Today we have a guest post from Sharmaine Loh and Marek Rutkowski, of Monash University—Malaysia, and Joel Moore, Monash University—Australia. They can be contacted at sharmaine [dot] loh [at] monash [dot] edu, marek [dot] rutkowski [at] monash [dot] edu, and joel [dot] moore [at] monash [dot] edu.
We developed a six weeks long simulation with three contact hours per week about international competition over freshwater resources of the lower Mekong River. The simulation, which we call the Riparian Dam Crisis, is designed to provide students with the opportunity to build collaboration, communication, and negotiation skills while learning about Southeast Asia. Students are introduced to select theories before the start of the simulation and incentivised to conduct independent research and source other relevant materials to inform actions of their groups throughout.

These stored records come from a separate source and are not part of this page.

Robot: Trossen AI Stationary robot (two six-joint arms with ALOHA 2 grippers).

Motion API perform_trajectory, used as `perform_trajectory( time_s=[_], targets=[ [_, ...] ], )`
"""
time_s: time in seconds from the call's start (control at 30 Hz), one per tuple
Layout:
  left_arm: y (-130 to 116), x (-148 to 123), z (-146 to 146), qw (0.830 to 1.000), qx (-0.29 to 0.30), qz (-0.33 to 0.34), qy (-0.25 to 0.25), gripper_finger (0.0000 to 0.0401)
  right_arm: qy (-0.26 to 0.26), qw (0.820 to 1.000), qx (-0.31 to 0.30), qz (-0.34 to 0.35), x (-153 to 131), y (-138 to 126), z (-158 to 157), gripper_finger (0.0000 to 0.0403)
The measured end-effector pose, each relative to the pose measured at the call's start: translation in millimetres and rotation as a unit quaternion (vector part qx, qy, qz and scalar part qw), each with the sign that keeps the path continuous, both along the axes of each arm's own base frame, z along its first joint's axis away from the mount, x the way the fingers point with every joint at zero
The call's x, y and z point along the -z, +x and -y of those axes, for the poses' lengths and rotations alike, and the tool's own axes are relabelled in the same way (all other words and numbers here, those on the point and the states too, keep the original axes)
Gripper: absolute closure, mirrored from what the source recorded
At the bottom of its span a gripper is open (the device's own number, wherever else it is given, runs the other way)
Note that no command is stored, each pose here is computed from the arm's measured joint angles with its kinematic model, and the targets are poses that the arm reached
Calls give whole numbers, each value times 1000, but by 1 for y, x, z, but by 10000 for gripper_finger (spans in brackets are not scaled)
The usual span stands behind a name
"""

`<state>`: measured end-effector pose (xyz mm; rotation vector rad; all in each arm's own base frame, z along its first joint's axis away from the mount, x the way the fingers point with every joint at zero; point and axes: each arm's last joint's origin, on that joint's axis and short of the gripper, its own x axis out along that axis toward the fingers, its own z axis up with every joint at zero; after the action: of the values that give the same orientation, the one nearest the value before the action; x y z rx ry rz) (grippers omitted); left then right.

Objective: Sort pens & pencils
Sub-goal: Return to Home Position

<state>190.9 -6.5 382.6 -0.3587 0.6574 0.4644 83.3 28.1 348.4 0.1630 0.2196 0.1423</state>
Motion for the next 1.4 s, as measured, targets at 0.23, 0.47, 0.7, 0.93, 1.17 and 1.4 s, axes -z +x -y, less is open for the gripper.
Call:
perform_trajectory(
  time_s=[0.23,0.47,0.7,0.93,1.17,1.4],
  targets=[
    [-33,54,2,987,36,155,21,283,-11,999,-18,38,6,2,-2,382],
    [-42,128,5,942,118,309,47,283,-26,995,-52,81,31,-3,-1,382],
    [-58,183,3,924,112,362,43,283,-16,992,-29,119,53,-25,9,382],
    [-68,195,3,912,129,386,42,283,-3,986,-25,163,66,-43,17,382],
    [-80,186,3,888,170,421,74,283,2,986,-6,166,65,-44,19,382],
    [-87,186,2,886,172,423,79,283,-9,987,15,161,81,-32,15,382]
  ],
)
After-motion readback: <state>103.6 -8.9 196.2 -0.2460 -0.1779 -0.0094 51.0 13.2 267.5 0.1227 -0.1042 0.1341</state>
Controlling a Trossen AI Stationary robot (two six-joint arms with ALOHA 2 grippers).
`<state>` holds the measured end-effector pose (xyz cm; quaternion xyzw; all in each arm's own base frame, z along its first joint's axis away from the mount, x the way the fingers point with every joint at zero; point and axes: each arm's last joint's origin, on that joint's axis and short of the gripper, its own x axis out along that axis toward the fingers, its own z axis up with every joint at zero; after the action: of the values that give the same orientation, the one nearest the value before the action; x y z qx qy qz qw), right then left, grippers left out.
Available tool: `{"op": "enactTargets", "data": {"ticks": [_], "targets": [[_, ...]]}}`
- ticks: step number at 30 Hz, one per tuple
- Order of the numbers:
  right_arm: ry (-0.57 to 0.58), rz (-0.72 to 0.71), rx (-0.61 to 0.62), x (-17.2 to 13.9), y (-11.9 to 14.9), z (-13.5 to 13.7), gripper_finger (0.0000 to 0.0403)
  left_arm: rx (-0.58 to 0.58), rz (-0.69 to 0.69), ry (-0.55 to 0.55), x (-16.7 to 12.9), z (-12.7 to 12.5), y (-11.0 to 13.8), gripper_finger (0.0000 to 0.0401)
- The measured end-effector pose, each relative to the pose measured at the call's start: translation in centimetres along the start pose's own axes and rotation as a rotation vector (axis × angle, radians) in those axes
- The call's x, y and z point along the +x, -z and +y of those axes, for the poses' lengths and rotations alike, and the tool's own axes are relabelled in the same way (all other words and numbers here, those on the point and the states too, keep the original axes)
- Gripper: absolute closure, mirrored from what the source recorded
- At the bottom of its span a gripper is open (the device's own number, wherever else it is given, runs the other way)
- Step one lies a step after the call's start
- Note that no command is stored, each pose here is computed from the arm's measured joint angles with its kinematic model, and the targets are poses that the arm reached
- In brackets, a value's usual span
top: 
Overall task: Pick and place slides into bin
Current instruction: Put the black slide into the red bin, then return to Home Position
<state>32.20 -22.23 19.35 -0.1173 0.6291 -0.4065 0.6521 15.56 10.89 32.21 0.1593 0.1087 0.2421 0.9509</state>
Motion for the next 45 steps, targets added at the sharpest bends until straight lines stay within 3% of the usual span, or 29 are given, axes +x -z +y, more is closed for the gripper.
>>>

The simulation involves a Thai-funded hydroelectric dam project in Laos. Most of the dam’s electricity will be purchased by Thailand. Shortly before the dam goes into operation, a drought reduces downstream water to its lowest level in living memory. This scenario, which resembles the real-life Xayaburi dam a few years ago, reflects competing economic and environmental demands, weak regional regimes for dispute resolution, domestic political considerations, and transnational advocacy networks. Students assume the roles of various stakeholders that must try to achieve specific objectives in an evolving situation, such as the Thai, Lao, and Cambodian ministries of foreign affairs, rural NGOs, the regional Mekong River Commission, Thai political parties, and journalists. For example, the dam has been constructed wholly within Laos’s borders, which paradoxically gives the smallest country the largest say in the simulation’s outcome. Cambodia is the most negatively affected by upstream dams in Laos, but it has limited influence over Laos and Thailand because it is not a participant in the project. Meanwhile Thailand is very susceptible to domestic pressure from interests that either support or oppose the dam.
During the simulation, student journalists representing two Thai media outlets conduct interviews and create stories targeting different audiences. The simulation’s other stakeholders need to engage strategically with reporters to have their actions framed in a positive manner.
Thus, there is one constellation of groups that broadly favours pushing forward with the dam, another one that generally wants to halt the dam, and a third whose position is flexible. After an initial feeling-out period, students identify aligned groups and develop strategies to achieve their objectives. Each time we have run this simulation, students have focused on their efforts on preserving or creating a sympathetic ruling coalition in Thailand after they had exhausted other diplomatic avenues. Students have been quite creative in creating novel strategies to achieve group objectives, such as staging mock mass protest campaigns, lobbying global powers, and bringing down Thailand’s ruling coalition with a vote of no confidence.
In a future post, we will describe how we assess student learning from the simulation and how we adapted it over time in response to student experience.